Le nom "Sankofa" vient d'un symbole traditionnel d'Afrique de l'Ouest qui signifie qu'il faut se tourner vers le passé pour mieux construire l'avenir, et c'est exactement ce qu'on essaie de faire en revenant à un tourisme plus humain, plus proche des traditions et des populations locales.

Le modèle économique de l'application était inexistant, il était égal à zéro, et le projet a logiquement crashé. Il y a un an et demi, j'ai complètement pivoté pour adopter le modèle actuel de Sankofa Travel Studio.

C'est désormais une agence de voyages à part entière, mais très spécifique, qui crée des séjours sur-mesure pour les communautés des créateurs de contenu. Je me suis intéressée de près à ce qui nous influençait, nous, les jeunes, pour partir en vacances. Aujourd'hui, on construit son voyage à travers le prisme des algorithmes.

Le problème, c'est que les offres visibles sur les réseaux sociaux ne mettent en avant que des spots ultra-touristiques, ce qui vient exacerber le tourisme de masse.

Je me suis donc demandé comment changer la manière dont on influence les gens sur les réseaux à choisir leurs destinations. C'est en me penchant sur les besoins des créateurs de contenu que j'ai créé mon offre pas à pas : nous gérons toute la logistique, la sécurité et la légalité du voyage pour que le créateur puisse partir sereinement avec ses abonnés.

Sankofa travaille avec des influenceurs, des sportifs...

Mélany Fabre, fondatrice de Sankofa Travel Studio - Photo : Mélany Fabre
Mélany Fabre, fondatrice de Sankofa Travel Studio - Photo : Mélany Fabre
TourMaG - Qui sont ces influenceurs, ces sportifs ? Est-ce qu'ils sont des influenceurs connus, des sportifs connus ? Ce sont eux qui viennent vers vous ?

Melany Fabre : Ce sont des profils très variés. On travaille aussi bien avec des influenceurs dans le domaine du lifestyle, de la beauté ou de la photographie, qu'avec des athlètes issus du monde de la boxe, du football ou de l'athlétisme.

On accompagne aussi des créatrices de contenu au parcours de vie plus singulier, par exemple des femmes qui partagent leur combat contre la maladie.

Pour les sportifs, cela demande une logistique invisible très lourde : il faut adapter les séjours à leur calendrier de compétitions ultra-strict et s'assurer qu'ils ont accès à des infrastructures spécifiques sur place pour leurs entraînements quotidiens.

Il y a de grosses personnalités et des profils très connus. Par exemple, l'influenceuse Joyce est partie avec nous en Jordanie, et nous avons aussi organisé un voyage 100 % féminin en Inde, avec la créatrice Éloïse pour aller à la rencontre des femmes du Rajasthan.

Soit ils viennent d'eux-mêmes parce qu'ils rêvent de partir en voyage avec leurs abonnés mais réalisent qu'ils n'ont ni les contacts locaux, ni la structure juridique pour le faire. Soit c'est mon équipe qui fait du sourcing actif : on repère un créateur dont on adore l'univers et les valeurs, et on va lui proposer un projet.

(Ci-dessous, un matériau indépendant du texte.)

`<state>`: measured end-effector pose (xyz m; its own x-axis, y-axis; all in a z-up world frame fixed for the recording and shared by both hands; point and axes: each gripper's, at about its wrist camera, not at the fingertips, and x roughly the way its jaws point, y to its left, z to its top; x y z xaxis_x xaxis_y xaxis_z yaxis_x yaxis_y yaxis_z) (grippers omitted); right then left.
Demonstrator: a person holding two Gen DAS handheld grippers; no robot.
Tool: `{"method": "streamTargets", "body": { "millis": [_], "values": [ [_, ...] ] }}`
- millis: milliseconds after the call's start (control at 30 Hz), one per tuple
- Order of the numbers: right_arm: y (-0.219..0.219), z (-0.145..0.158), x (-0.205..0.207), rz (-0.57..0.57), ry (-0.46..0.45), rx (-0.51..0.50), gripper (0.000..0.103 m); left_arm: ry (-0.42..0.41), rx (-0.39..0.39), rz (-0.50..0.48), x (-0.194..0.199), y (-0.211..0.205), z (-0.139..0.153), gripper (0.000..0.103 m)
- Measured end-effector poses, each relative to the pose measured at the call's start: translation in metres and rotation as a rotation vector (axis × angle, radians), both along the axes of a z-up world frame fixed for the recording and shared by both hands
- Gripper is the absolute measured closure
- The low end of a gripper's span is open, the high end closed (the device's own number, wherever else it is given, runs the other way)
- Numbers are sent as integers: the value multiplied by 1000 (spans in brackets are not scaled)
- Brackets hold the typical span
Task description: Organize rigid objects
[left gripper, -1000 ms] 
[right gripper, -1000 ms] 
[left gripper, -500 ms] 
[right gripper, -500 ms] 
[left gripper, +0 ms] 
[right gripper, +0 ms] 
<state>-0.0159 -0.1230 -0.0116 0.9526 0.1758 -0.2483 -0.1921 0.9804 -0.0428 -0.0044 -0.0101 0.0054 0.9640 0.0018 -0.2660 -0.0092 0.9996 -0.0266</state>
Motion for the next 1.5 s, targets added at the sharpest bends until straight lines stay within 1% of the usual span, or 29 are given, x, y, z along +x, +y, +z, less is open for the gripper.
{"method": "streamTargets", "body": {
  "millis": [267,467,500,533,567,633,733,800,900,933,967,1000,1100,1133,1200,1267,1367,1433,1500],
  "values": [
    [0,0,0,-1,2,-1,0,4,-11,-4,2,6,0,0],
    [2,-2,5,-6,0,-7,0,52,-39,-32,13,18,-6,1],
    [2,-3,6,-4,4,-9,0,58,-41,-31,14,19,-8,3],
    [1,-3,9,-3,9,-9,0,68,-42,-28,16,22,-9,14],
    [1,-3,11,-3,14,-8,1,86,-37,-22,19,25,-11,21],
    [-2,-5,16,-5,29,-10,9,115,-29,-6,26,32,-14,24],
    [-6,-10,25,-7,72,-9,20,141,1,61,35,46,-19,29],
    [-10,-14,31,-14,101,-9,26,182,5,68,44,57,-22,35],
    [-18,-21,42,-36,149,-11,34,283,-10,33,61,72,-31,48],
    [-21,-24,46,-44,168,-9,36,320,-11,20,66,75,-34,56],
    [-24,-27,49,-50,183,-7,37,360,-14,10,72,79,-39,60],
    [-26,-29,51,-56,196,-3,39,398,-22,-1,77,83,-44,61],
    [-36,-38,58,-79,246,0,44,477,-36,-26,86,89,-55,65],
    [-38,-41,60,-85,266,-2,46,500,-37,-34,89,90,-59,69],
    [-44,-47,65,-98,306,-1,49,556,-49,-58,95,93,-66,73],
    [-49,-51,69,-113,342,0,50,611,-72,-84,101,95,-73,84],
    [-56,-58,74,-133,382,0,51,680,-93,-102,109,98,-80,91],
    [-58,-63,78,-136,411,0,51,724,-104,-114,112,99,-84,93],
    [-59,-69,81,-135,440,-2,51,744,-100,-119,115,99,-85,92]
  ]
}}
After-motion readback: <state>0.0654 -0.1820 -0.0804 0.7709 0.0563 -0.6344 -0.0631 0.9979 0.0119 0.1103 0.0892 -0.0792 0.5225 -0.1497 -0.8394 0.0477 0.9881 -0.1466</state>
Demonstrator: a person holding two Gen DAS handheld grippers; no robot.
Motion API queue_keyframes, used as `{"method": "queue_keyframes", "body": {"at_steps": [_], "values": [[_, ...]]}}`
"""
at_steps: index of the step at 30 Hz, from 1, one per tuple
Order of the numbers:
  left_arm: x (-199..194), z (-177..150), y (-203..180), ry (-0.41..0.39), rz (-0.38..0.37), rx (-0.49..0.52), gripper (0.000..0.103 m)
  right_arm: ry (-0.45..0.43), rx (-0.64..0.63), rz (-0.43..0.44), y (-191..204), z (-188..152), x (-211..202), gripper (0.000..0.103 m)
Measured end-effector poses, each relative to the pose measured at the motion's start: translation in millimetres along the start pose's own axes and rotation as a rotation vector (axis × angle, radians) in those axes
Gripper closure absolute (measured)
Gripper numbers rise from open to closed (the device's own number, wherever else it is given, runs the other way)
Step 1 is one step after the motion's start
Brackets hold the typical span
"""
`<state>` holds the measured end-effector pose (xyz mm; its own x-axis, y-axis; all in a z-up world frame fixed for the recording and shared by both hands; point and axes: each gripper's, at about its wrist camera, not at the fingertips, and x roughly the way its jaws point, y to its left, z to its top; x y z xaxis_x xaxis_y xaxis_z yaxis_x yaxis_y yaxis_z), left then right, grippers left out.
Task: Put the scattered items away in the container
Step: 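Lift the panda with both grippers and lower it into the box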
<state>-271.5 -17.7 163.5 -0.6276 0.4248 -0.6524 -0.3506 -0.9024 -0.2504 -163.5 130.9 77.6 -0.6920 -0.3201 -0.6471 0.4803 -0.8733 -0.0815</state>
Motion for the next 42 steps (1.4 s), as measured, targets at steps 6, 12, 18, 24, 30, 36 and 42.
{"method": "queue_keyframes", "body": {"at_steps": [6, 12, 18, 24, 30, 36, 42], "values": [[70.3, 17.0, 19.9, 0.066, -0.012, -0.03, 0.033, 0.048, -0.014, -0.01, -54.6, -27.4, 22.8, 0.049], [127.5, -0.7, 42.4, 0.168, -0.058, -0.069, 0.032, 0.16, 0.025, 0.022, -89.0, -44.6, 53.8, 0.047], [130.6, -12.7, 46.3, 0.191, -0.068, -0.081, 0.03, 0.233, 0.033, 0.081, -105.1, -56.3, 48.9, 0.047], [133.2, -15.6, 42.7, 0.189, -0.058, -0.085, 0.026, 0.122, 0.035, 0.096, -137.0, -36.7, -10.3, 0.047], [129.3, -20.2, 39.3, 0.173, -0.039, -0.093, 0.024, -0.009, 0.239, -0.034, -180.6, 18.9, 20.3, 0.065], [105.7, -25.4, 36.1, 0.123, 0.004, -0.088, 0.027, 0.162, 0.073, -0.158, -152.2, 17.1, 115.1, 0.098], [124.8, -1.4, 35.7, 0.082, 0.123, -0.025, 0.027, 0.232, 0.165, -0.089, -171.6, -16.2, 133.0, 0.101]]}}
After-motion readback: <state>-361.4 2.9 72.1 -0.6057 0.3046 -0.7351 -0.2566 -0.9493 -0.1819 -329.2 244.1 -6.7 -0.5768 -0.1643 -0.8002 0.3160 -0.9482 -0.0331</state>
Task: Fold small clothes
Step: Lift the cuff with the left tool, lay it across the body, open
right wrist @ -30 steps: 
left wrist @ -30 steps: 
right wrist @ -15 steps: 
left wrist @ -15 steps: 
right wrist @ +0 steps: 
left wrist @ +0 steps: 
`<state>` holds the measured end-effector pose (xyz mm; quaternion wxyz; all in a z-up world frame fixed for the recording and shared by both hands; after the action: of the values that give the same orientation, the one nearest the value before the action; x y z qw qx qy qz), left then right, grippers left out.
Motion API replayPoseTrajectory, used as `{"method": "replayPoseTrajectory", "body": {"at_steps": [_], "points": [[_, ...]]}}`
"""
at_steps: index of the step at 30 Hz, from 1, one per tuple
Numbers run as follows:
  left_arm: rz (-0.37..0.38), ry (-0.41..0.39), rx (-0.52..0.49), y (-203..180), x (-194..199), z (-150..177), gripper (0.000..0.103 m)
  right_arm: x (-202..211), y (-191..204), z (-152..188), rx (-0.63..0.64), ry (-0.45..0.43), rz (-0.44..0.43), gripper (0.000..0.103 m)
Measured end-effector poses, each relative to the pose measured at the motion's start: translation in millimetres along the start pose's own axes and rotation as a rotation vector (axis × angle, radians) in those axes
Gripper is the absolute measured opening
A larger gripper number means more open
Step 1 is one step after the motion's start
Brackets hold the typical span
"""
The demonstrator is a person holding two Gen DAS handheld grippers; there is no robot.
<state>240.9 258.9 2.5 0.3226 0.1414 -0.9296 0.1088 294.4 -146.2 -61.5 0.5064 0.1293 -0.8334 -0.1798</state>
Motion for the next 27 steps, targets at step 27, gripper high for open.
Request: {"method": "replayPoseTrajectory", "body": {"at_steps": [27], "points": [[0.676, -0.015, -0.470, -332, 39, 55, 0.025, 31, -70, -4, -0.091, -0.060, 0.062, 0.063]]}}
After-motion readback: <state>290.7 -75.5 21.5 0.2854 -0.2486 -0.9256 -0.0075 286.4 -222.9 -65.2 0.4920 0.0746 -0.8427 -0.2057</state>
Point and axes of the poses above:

Enfin, le code du tourisme et la loi influenceur poussent beaucoup de créateurs vers nous. Beaucoup organisaient des voyages de leur côté de manière "artisanale" sans savoir que c'est illégal sans immatriculation. On va donc les voir pour porter leur projet et leur apporter toutes les garanties obligatoires.

TourMaG - Est-ce que vous proposez uniquement des séjours très immersifs et alternatifs, ou est-ce qu'il vous arrive aussi de partir sur des destinations plus connues, mais revisitées à votre manière ?

Melany Fabre : Pour ce qui est du choix de nos destinations et de ce côté niche auprès des locaux, il faut savoir que nous pouvons concevoir un voyage au sein d'une population absolument partout, y compris en France. Ce sont d'ailleurs nos projets préférés, car cela signifie que l'on ne va pas prendre l'avion et qu'on va pouvoir proposer du voyage bas carbone. Par exemple, nous organisons prochainement un départ avec un créateur de contenu plutôt outdoor qui voulait impérativement faire quelque chose en France.

Nous avons construit un séjour pour partir sur la trace des loups et comprendre la réalité de leur réintroduction dans la nature. Pour cela, on travaille avec un guide naturaliste basé dans la vallée de la Vésubie, à la frontière italienne, qui est une région magnifique mais assez mal desservie.

L'idée est de partir pour un trek de cinq jours avec ses abonnés en faisant du bivouac, et d'aller rencontrer un berger pour comprendre comment il s'adapte au changement climatique et à la présence des loups.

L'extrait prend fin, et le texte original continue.